The book is the consummate look at the slug's (ecch) private life, from eating habits to mating rituals. Gordon leaves no stone unturned, to wit:

* The slug is not Olympic material. At a speed of 0.025 miles per hour, the slug would complete the 100-yard -- in 9 hours, 15 minutes.

* For every slug that's caught, 20 more are not. One acre of suburban soil may contain as many as 72,000 slugs.

* Slugs have two eyes, one foot and thousands of razor-sharp teeth, with which they devour plants, fungi, insects and other slugs that encroach on their turf.

* Slugs eat continuously, consuming several times their weight each day. (The biggest slugs are quarter-pounders.) Although they enjoy munching on cultivated plants, much of their diet consists of rotting garden matter, making slugs one of nature's best recyclers.

* The most humane way to kill slugs is to scoop them into a plastic bag and place it in the freezer, where the slugs "just drift off to sleep -- unless there are teen-agers in the house, in which case someone will unknowingly try to eat them."

* Slugs are real escape artists.
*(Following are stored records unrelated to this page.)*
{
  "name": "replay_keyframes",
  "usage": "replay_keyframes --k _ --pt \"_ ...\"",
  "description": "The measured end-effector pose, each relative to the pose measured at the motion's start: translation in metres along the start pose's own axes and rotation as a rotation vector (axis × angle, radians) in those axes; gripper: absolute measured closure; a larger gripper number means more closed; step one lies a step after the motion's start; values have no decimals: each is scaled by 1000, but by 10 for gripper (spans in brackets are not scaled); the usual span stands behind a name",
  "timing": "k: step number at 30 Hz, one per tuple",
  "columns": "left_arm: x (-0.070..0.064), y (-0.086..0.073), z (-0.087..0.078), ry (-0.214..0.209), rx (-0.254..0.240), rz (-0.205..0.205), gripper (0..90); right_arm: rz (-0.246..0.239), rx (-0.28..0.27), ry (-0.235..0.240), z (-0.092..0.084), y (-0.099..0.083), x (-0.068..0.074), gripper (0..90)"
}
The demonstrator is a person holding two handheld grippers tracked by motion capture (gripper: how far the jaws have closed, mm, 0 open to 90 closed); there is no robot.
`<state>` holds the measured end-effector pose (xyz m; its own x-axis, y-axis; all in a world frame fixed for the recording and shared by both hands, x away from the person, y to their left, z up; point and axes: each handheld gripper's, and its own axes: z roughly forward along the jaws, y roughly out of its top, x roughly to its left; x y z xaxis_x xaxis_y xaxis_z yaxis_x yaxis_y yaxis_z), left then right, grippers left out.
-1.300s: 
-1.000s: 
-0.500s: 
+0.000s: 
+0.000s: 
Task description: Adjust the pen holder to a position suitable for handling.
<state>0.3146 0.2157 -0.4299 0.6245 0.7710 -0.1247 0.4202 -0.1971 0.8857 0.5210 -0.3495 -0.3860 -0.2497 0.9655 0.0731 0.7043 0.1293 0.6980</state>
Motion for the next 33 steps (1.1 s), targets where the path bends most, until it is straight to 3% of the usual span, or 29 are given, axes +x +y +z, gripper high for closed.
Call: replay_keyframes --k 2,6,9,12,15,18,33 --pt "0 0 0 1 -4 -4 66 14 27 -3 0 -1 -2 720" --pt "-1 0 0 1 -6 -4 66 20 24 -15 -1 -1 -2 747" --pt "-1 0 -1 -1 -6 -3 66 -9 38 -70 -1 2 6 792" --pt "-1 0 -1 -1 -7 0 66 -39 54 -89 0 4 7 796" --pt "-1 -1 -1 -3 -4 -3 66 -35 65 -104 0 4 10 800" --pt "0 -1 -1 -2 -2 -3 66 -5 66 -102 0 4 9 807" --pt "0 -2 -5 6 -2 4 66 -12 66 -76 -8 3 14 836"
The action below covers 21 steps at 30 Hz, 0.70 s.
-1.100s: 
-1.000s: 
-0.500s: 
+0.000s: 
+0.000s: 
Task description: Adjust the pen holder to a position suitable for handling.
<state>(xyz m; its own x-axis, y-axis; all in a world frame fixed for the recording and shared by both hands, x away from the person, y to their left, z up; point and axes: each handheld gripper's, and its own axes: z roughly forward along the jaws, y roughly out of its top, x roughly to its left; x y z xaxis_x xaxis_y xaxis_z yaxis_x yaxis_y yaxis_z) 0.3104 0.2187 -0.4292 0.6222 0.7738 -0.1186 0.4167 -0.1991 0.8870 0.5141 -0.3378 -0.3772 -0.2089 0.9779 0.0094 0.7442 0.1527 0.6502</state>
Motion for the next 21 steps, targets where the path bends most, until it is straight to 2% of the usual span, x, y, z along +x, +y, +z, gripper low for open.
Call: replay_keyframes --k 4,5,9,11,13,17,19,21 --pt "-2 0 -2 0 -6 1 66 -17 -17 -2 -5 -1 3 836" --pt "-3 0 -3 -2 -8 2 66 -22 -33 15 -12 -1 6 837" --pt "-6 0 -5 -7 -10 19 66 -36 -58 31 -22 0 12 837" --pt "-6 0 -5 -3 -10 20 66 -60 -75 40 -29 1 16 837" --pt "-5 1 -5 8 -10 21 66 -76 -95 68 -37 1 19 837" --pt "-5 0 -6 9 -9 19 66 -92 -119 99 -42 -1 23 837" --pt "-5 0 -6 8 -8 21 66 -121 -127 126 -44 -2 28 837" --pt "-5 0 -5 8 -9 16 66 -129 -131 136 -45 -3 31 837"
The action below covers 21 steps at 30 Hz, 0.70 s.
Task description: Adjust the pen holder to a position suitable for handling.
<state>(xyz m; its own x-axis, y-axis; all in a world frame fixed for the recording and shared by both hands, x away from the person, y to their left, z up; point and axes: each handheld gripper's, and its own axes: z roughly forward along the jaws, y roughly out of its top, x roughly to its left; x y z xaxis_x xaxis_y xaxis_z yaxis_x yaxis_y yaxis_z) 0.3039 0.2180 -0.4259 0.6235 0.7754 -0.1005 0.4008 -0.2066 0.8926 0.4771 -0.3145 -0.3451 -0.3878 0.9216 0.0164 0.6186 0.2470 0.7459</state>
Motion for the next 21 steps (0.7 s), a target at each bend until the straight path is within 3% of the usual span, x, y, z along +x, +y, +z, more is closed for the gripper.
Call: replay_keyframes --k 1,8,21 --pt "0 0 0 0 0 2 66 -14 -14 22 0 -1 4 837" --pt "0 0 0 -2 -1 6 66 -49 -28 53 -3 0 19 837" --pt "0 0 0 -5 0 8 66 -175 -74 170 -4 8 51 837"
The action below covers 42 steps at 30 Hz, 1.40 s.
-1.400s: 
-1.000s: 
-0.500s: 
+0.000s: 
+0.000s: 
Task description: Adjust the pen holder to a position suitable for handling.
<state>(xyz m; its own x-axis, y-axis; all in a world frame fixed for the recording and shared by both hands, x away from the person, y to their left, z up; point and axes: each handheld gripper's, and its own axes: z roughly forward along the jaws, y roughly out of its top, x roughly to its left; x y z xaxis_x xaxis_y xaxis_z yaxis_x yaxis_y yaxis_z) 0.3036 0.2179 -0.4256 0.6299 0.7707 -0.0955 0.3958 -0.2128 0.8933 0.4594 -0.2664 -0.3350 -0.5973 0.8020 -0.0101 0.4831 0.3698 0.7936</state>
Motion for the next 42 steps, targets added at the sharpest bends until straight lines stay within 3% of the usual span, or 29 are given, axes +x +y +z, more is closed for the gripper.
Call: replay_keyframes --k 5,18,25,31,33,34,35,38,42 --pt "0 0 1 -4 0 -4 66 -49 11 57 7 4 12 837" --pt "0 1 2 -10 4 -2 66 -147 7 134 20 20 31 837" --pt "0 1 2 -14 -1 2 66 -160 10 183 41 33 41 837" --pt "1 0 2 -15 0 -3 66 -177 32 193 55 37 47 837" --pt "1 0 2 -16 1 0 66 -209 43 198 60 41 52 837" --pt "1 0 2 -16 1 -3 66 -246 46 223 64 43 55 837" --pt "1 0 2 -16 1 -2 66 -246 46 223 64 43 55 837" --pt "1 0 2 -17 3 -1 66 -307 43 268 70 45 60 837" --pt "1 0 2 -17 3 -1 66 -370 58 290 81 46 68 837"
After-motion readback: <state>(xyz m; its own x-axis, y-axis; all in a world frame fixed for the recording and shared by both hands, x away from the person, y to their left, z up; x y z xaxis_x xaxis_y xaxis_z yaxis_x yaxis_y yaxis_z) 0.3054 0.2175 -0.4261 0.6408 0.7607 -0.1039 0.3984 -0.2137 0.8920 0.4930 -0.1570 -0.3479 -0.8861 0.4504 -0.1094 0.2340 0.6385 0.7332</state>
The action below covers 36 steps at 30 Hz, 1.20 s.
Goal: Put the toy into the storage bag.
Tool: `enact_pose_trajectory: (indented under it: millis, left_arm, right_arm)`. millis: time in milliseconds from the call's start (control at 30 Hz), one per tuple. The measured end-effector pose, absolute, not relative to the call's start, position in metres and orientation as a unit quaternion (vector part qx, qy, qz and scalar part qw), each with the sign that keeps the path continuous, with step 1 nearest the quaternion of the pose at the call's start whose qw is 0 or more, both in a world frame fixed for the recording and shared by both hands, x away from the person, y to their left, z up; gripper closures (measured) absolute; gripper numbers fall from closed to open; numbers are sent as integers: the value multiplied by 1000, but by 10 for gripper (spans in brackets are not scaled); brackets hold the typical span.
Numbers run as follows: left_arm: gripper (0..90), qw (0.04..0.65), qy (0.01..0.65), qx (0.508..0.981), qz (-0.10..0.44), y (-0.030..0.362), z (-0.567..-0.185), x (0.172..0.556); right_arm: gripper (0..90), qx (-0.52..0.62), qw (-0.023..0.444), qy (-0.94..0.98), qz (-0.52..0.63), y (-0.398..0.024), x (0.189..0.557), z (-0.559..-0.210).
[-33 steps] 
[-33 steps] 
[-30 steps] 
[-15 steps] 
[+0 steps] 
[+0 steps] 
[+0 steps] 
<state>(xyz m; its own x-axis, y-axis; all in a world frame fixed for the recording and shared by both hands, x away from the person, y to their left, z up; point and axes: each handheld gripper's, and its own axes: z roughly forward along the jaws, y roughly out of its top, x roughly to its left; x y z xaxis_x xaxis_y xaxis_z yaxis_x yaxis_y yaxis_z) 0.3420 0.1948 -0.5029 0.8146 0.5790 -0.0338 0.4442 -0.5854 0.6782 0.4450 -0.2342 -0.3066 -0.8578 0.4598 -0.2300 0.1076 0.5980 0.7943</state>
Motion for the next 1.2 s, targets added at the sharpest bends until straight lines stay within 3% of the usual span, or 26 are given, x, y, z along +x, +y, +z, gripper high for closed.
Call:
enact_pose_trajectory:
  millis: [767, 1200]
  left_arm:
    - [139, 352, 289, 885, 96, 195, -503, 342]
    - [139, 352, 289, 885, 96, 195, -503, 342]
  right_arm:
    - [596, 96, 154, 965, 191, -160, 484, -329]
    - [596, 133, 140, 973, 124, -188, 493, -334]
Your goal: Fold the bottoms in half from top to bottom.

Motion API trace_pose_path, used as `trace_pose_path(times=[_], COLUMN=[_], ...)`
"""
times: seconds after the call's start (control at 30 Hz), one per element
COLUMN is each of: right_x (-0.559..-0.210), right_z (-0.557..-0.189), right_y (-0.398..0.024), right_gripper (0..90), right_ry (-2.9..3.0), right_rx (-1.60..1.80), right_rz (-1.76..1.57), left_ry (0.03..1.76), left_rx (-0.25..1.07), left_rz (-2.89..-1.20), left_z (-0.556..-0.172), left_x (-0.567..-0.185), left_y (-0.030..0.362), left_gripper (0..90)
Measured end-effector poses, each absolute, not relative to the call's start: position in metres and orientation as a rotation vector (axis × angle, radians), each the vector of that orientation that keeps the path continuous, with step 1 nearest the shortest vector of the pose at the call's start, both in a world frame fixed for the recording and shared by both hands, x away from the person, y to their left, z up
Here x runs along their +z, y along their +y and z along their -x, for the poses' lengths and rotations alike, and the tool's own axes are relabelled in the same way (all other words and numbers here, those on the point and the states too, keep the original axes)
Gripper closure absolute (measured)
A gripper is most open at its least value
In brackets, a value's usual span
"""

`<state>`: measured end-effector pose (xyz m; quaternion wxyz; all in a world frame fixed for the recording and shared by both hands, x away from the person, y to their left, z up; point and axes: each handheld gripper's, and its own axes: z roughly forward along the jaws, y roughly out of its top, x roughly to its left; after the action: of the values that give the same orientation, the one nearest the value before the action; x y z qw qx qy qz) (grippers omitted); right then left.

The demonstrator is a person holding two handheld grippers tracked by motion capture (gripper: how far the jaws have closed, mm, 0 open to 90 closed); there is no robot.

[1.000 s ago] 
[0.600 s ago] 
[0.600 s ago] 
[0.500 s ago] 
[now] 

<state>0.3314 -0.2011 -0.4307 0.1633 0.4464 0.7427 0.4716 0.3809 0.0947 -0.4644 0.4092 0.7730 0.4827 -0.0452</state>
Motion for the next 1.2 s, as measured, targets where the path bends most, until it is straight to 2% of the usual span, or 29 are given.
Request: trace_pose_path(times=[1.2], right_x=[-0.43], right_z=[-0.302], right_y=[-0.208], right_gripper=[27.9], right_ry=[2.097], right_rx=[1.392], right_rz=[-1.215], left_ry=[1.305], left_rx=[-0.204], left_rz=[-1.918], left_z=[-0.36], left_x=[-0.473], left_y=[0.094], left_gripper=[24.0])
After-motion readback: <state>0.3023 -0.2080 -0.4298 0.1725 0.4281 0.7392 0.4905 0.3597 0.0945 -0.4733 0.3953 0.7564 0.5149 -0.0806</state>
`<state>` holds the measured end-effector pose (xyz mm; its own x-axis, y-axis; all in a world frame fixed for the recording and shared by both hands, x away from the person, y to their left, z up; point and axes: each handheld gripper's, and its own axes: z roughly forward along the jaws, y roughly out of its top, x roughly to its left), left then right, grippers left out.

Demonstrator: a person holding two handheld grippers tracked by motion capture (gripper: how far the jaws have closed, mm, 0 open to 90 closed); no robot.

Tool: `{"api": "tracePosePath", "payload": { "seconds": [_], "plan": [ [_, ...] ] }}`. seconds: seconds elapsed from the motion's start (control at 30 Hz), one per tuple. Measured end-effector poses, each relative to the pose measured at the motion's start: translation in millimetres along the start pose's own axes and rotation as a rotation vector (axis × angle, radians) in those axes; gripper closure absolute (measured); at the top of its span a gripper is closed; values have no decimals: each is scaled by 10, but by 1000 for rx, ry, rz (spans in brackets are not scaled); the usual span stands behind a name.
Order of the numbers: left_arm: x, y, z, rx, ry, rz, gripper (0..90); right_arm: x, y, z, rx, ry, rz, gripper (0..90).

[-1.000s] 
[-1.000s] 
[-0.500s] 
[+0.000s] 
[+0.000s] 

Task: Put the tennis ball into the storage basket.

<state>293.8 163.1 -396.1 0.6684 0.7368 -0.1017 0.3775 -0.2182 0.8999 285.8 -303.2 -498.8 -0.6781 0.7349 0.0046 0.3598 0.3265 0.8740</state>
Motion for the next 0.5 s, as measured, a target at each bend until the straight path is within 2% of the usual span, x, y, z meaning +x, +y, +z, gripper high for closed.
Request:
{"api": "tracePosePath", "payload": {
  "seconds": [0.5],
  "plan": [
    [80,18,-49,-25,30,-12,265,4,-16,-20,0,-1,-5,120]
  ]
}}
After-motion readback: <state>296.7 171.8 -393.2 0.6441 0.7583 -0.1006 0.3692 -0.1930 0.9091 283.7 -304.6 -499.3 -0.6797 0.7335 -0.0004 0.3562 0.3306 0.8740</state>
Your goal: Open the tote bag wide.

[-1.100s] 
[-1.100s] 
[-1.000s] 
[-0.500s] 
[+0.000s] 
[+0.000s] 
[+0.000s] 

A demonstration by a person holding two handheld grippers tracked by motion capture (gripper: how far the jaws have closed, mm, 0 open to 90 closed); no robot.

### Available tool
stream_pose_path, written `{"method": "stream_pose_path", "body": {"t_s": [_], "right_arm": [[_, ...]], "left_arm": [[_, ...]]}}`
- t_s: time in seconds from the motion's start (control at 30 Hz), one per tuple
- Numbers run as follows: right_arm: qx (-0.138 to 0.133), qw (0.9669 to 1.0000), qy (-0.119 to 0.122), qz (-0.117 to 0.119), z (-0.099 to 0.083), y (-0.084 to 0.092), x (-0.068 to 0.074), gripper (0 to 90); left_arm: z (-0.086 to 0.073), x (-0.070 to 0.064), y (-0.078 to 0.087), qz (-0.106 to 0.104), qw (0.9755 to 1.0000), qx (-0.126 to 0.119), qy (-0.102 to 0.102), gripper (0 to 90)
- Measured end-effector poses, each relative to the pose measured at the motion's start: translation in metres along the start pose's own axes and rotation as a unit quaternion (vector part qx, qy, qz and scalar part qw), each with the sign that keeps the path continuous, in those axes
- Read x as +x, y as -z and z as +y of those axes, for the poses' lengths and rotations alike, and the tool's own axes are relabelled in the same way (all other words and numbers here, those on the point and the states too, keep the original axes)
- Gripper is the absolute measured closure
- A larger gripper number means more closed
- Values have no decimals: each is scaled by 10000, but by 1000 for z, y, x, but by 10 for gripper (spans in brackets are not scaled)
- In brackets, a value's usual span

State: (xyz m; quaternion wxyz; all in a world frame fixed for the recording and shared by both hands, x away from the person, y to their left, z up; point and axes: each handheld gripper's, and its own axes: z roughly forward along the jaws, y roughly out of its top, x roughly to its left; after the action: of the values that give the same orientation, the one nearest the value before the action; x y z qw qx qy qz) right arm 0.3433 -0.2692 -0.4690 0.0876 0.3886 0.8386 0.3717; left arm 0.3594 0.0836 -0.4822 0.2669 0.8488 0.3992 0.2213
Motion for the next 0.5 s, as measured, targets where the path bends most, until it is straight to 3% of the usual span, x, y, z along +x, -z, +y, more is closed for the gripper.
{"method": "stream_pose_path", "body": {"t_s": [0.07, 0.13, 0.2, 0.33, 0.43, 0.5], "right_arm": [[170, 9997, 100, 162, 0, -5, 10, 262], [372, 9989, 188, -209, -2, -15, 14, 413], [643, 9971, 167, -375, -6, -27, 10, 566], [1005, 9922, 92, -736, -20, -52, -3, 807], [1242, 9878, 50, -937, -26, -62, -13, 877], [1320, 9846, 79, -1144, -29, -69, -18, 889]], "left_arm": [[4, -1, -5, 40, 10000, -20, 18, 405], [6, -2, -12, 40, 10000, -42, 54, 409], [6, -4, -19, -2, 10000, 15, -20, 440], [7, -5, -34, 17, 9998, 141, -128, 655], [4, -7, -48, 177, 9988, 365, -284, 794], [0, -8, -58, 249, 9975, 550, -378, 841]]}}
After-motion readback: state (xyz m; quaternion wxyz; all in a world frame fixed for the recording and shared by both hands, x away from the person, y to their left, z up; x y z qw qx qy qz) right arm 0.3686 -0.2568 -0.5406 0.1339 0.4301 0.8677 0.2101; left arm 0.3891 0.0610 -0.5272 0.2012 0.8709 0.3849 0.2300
They can slither across razor blades and broken glass, hang onto a wall for hours and lower themselves from shrubs to the ground via a remarkable "slime cord" that would do James Bond proud.

In addition, says Gordon, slugs trapped in plastic containers "have been known to push with sufficient force to pop the lid off."

In effect, Gordon says slugs deserve our respect.

"Look at all slugs can do without opposable thumbs," he says. "They are more than animated little balls of snot."

Witness the three "pet" slugs Gordon carries with him on book-signing tours. They sit on his forearm or peer over his shoulder while he signs autographs.

"They have amazing balance; they've never fallen off," he says.

Autograph seekers respond with mild surprise and curiosity.

"No one has jumped up on a chair," he says. "Some people even ask if they can hold them."

Gordon captured the slugs near his home in Washington state, where he keeps them in a terrarium on his porch and feeds them cat food and table scraps. Since they are members of the banana slug species, their names are Chiquita, Dole and United Fruit.

"They all seem to have different temperaments -- though, technically, slugs don't have brains," he says.

As pets go, says Gordon, garden slugs are "right up there with tropical fish. They won't get your slippers or newspaper, but they're great fun to watch."

Come winter, however, he'll probably set his slugs loose. "They were born free," he says. (Slugs can live up to six years).

There's just one hitch: Gordon has grown accustomed to their faces.

"When you look at them up close, you can see that those little black dots are eye spots," he says. "When you realize that slugs have faces, suddenly they're a whole lot cuter."